To validate model results we used five-fold cross-validation, dividing the occurrence data into five subsets, and testing each subset against a model calibrated on the remaining four subsets. Hold-out validation, where a small subset of the data is used only for evaluation, while the remaining data are used for calibration-validation, was unsuitable due to the small sample size of occurrences in several species. Model performance was evaluated using the area under the receiver operating characteristic (ROC) curve (AUC) and the true skill statistic (TSS). Variable contributions were calculated by performing five permutations for each algorithm, each involving removal of the focal variable from the model to calculate the difference in performance. We report the average permutation importance.
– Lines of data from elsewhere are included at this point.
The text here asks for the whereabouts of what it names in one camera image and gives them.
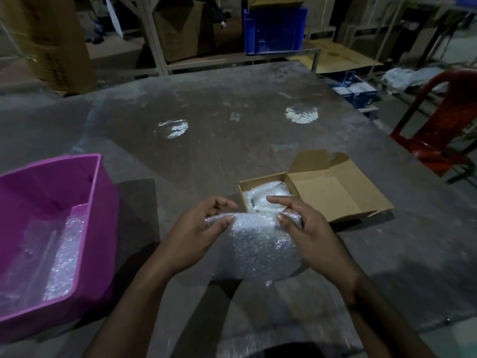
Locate open brown carton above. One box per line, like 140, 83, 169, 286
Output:
153, 0, 215, 63

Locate dark blue product box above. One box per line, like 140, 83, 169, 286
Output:
327, 70, 357, 86

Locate flat cardboard sheet with tape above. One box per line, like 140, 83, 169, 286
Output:
247, 0, 306, 10

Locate red plastic chair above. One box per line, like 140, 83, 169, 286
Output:
389, 69, 477, 179

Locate grey metal storage rack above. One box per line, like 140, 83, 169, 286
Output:
80, 0, 322, 77

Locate clear bubble wrap sheet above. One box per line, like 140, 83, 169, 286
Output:
204, 210, 303, 287

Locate white paper sheet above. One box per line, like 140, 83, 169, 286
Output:
104, 0, 124, 38

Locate blue plastic crate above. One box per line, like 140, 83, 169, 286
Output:
242, 5, 309, 56

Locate pink plastic bin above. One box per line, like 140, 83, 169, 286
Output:
0, 153, 120, 344

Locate flattened printed cardboard sheet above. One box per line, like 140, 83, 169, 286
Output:
289, 39, 385, 74

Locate small brown cardboard box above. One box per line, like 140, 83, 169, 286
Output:
238, 149, 395, 225

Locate person's left hand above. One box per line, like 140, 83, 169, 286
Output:
160, 196, 239, 277

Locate tall narrow cardboard carton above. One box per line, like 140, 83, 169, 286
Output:
0, 0, 97, 95

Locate person's right hand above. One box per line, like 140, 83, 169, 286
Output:
266, 195, 369, 295

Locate bubble-wrapped items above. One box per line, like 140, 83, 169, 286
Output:
245, 181, 293, 215

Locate blue and white product box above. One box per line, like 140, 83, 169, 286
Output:
332, 85, 355, 103
350, 82, 378, 108

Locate metal frame table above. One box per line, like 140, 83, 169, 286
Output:
372, 0, 477, 68

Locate pile of bubble wrap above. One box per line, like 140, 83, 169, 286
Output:
0, 208, 88, 314

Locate small dark object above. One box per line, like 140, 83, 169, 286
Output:
86, 24, 108, 44

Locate white plastic bag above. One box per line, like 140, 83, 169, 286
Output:
382, 67, 447, 94

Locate person's left forearm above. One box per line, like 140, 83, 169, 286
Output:
81, 264, 179, 358

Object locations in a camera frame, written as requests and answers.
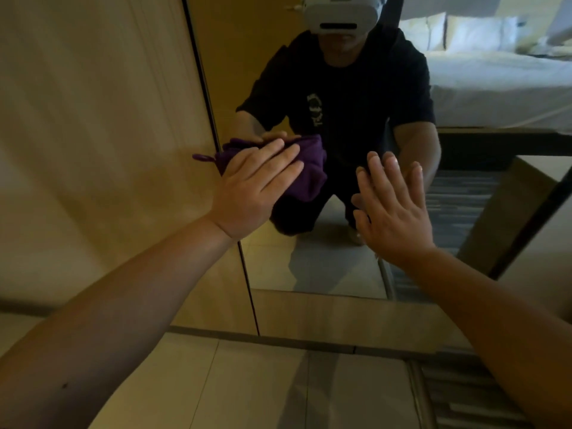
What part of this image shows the person's right hand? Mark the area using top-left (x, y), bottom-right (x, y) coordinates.
top-left (352, 151), bottom-right (437, 269)

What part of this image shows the wooden baseboard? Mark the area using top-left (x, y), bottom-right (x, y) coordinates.
top-left (169, 288), bottom-right (474, 356)

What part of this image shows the person's right forearm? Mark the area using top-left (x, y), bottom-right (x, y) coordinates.
top-left (397, 246), bottom-right (572, 429)

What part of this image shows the wooden wardrobe door panel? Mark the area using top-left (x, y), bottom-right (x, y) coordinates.
top-left (0, 0), bottom-right (260, 338)

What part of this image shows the person's left forearm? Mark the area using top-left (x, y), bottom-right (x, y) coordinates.
top-left (0, 214), bottom-right (235, 429)

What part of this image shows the tall wall mirror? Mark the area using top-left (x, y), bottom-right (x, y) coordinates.
top-left (180, 0), bottom-right (572, 310)

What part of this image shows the metal floor threshold strip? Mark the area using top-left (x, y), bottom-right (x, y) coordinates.
top-left (405, 359), bottom-right (439, 429)

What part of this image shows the person's left hand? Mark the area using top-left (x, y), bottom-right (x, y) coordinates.
top-left (206, 138), bottom-right (306, 242)

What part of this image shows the purple cloth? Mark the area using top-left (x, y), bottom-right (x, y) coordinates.
top-left (192, 133), bottom-right (328, 204)
The individual models with a final TSS value > 0.7 were then combined into ensemble consensus models for each species which we used with future climate data to predict the future climatically suitable areas. Predicted suitability was reclassified into binary suitable-unsuitable predictions using the threshold at which TSS was maximised (values above this threshold represent climatic suitability). These binary maps were used to characterise changes in climatically suitable areas from current to future climatic scenarios using four metrics: the relative change in climatically suitable areas (% change), the percentage of the current area retained into the future, and the distance and azimuth (angle of direction) between centroids of current and future suitable areas. Change and retention were calculated respectively as:
\begin{equation} Change\ =\ \frac{Current\ suitable\ area\ -\ Future\ suitable\ area}{\text{Current\ suitable\ area}}\ *\ 100\nonumber \\ \end{equation}\begin{equation} Retention\ =\ \frac{Current\ suitable\ area\ \land\ Future\ suitable\ area}{\text{Current\ suitable\ area}}\ *\ 100\nonumber \\ \end{equation}
To estimate distance and azimuth we first defined distinct fragments within suitable areas. Fragments represent connected suitable cells from the binary maps, estimated by first applying morphological dilation using a buffer of radius 2.5 km, followed by a morphological erosion using a negative buffer of the same radius. As a result of this process, suitable areas within 2.5 km of each other were connected to reflect the assumption that bats can move easily within this distance. The resulting number of fragments varied among species depending on the configuration of the suitable area. For all fragments we then identified centroids and the shortest straight paths between each centroid in the current scenario and its nearest neighbour in the future scenario, assuming zero movement costs. The length and azimuth of that path was used to estimate distances and angles of direction. For each species we calculated a mean distance and mean azimuth. Azimuths were classified into cardinal and intercardinal directions based on angle, assuming North to be 0 and 360. All centroid-based calculations were performed using thegeosphere package (Hijmans, 2022) in R.
Summary models of climatically suitable areas were generated for all species together by creating a map of species richness for each time period. All binary models for each time period were summed together into a model that ranged from 0 to 110, representing the number of species for which a cell is climatically suitable according to their binary models. This model was then rescaled to a 0 to 1 scale for consistent comparison and converted into a binary map using a threshold of 0.3, such that in the final binary models for current and future, the positive cells represented suitability hotspots - areas that were climatically suitable for ≥ 30% (more than 33) of the study species. Certainty in projected models was calculated as a continuous model by first averaging individual replicates within a species to assess model agreement, and then averaging these species models into a final model ranging from 0 to 1, which can be interpreted as high certainty of climatic unsuitability through uncertainty to high certainty of climatic suitability.